GOAL OF THE EXERCISE: Please tally the lines below that contain the word "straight" and reply with the total alone.

Dataset entries
==================================================
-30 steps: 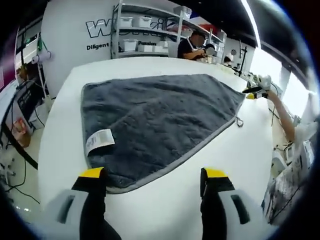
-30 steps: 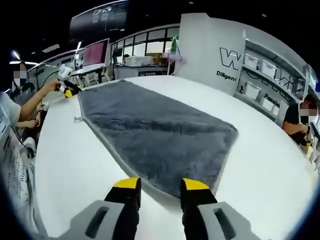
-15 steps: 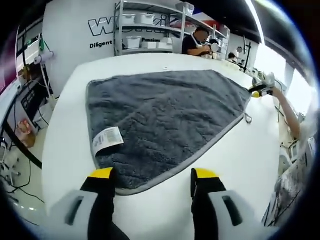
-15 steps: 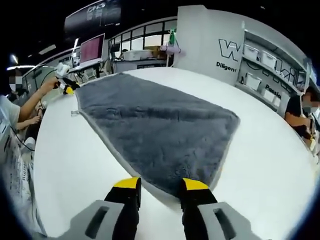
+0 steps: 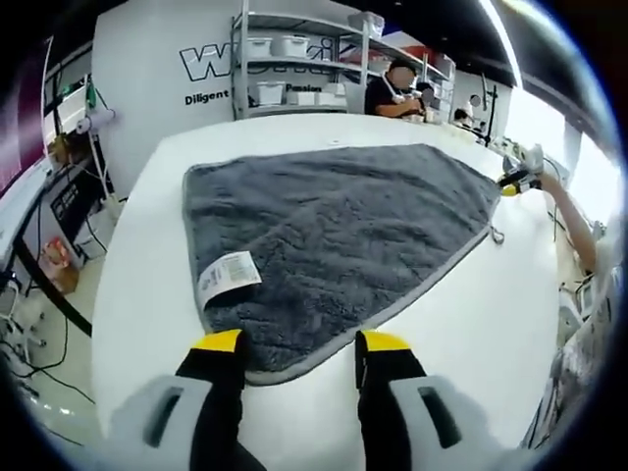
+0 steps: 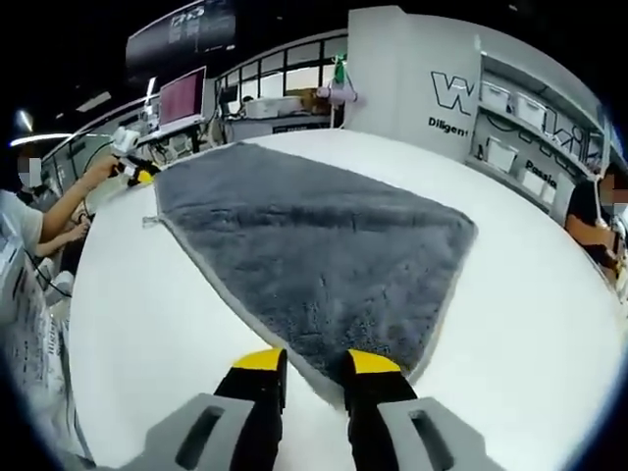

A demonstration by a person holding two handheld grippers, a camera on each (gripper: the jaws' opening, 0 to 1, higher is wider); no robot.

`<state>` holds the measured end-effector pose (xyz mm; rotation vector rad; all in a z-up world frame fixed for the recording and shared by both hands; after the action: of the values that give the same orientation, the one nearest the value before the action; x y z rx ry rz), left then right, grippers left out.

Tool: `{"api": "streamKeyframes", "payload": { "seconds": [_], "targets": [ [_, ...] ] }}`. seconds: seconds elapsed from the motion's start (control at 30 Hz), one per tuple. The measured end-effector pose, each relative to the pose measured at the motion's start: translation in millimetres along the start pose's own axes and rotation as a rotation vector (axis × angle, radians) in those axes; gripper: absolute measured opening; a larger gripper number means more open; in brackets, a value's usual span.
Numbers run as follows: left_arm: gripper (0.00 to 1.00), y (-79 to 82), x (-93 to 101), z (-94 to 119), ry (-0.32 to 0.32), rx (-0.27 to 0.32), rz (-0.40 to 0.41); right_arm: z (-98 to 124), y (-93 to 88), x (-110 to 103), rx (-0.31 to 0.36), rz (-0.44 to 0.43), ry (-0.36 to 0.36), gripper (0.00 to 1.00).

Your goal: Fold the towel on the table until its edges align and the towel forms a compact rectangular stack.

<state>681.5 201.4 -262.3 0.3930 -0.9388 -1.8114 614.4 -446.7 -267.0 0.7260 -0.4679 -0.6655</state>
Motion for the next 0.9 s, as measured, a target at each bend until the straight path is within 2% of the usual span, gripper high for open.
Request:
{"api": "streamKeyframes", "payload": {
  "seconds": [0.13,0.17,0.23,0.37,0.5,0.63,0.9],
  "targets": [
    [0.22,-0.1,-5.0,1,-0.004,0.030,0.034,1,-1.9,3,0.006,-0.006,-0.015,0.12],
    [0.21,-0.5,-6.9,1,-0.004,0.041,0.044,1,-3.1,4,0.001,-0.008,-0.020,0.09],
    [0.19,-0.7,-7.8,1,-0.025,0.060,0.073,2,-3.8,5,0.002,-0.009,-0.020,0.08],
    [0.12,-1.2,-10.4,1,-0.023,0.079,0.078,3,-5.4,6,0.000,-0.020,-0.016,0.07],
    [0.10,-1.7,-4.5,1,-0.040,0.069,0.072,9,-9.7,6,-0.012,-0.025,-0.018,0.06],
    [0.10,-2.0,4.3,0,-0.028,0.050,0.018,16,-17.1,5,-0.009,-0.054,-0.020,0.06],
    [0.10,-5.5,22.9,0,-0.049,0.036,-0.008,34,-31.4,0,-0.017,-0.069,-0.026,0.06]
  ]
}}
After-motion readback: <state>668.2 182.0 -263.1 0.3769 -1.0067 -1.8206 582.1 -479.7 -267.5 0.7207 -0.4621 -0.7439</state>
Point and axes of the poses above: the point that each gripper's makers call its tool centre point, and the gripper's own axes: z roughly backward along the fingers, x roughly to its right, y roughly out of its top, the point moved 5 cm from there along z, roughly backward along the fingers, and after that the axes turned 11 degrees about z, right-handed, at the moved point
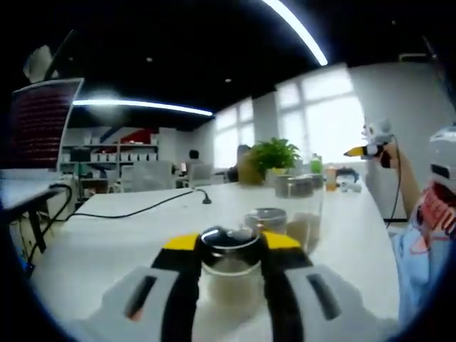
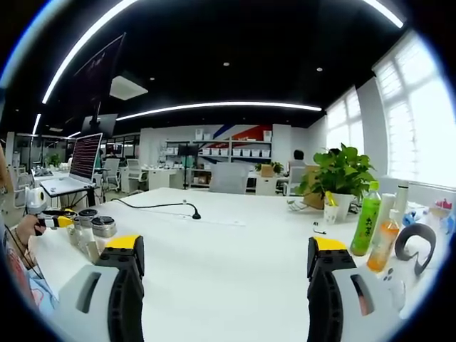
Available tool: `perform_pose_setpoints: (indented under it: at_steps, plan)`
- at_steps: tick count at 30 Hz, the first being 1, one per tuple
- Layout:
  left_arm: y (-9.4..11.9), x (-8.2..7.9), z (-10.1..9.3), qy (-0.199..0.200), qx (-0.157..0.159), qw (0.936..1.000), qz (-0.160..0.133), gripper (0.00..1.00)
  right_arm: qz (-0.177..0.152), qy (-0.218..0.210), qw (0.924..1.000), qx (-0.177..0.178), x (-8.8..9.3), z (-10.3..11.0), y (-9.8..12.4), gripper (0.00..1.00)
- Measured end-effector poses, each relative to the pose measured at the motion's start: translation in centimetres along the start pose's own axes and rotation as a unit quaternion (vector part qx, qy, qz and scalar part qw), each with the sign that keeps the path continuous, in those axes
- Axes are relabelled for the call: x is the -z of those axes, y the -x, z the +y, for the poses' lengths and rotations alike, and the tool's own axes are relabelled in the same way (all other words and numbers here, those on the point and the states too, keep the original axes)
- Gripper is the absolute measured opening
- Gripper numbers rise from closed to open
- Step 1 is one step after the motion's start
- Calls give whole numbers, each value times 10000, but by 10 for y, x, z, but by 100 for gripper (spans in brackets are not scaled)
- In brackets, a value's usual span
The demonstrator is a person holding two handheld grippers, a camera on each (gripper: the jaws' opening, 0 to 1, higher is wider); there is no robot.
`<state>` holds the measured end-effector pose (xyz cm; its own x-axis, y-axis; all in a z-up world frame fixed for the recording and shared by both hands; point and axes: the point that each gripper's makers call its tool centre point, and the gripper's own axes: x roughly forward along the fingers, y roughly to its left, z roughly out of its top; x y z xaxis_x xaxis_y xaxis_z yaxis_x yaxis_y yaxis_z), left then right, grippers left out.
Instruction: Rotate the seasoning bottle until the label or dispensing opening points toward the visible target arrow and the bottle remains upright within the marked orientation range
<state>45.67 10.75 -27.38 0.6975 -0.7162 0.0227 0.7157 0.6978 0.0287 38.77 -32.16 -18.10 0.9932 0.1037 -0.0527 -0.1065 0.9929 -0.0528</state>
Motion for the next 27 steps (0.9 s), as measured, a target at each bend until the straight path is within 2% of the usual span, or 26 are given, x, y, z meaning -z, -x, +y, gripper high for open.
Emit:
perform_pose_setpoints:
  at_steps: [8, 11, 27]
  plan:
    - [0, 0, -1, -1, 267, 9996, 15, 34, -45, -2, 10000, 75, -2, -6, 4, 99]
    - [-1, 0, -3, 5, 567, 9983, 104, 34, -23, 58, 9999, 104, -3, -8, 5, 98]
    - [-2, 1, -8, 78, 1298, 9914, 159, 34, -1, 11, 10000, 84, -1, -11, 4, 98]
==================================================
ANSWER FOR THE TASK: 2